▸ Available data:

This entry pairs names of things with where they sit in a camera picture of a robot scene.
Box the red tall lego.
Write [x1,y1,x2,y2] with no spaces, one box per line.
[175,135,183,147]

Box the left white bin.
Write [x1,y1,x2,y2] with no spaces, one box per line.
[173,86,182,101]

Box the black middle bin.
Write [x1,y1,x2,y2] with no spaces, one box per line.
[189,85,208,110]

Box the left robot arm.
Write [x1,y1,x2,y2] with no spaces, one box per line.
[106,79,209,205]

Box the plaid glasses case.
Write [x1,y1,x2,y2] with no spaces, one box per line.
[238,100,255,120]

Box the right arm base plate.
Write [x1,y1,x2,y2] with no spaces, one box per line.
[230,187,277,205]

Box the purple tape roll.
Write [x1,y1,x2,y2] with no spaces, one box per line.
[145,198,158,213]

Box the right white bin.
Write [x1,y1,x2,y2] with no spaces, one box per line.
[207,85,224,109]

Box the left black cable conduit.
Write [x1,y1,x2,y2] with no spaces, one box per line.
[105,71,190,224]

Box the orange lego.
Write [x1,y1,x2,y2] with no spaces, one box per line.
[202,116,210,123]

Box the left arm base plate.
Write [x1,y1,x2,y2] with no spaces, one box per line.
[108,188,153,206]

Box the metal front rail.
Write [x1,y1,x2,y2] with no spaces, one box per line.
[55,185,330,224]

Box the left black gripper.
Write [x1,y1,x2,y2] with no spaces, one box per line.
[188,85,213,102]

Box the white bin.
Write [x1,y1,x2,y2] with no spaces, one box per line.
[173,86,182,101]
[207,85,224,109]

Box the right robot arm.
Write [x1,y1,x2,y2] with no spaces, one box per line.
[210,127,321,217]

▸ Required work:
Repeat only the tail of the entries, exactly: the line containing "Box the right arm base plate." and every line after it, to the end.

▸ Response:
Box the right arm base plate.
Write [x1,y1,x2,y2] with no spaces, one box per line.
[230,187,277,205]

Box the purple tape roll.
Write [x1,y1,x2,y2] with no spaces, one box per line.
[145,198,158,213]

Box the right white bin.
Write [x1,y1,x2,y2] with no spaces, one box per line.
[207,85,224,109]

Box the left black cable conduit.
Write [x1,y1,x2,y2] with no spaces, one box per line.
[105,71,190,224]

Box the orange lego.
Write [x1,y1,x2,y2] with no spaces, one box per line.
[202,116,210,123]

Box the left arm base plate.
Write [x1,y1,x2,y2] with no spaces, one box per line.
[108,188,153,206]

Box the metal front rail.
Write [x1,y1,x2,y2] with no spaces, one box per line.
[55,185,330,224]

Box the left black gripper.
Write [x1,y1,x2,y2] with no spaces, one box per line.
[188,85,213,102]

Box the white bin.
Write [x1,y1,x2,y2] with no spaces, one box per line.
[173,86,182,101]
[207,85,224,109]

Box the right robot arm.
Write [x1,y1,x2,y2] with no spaces, one box per line.
[210,127,321,217]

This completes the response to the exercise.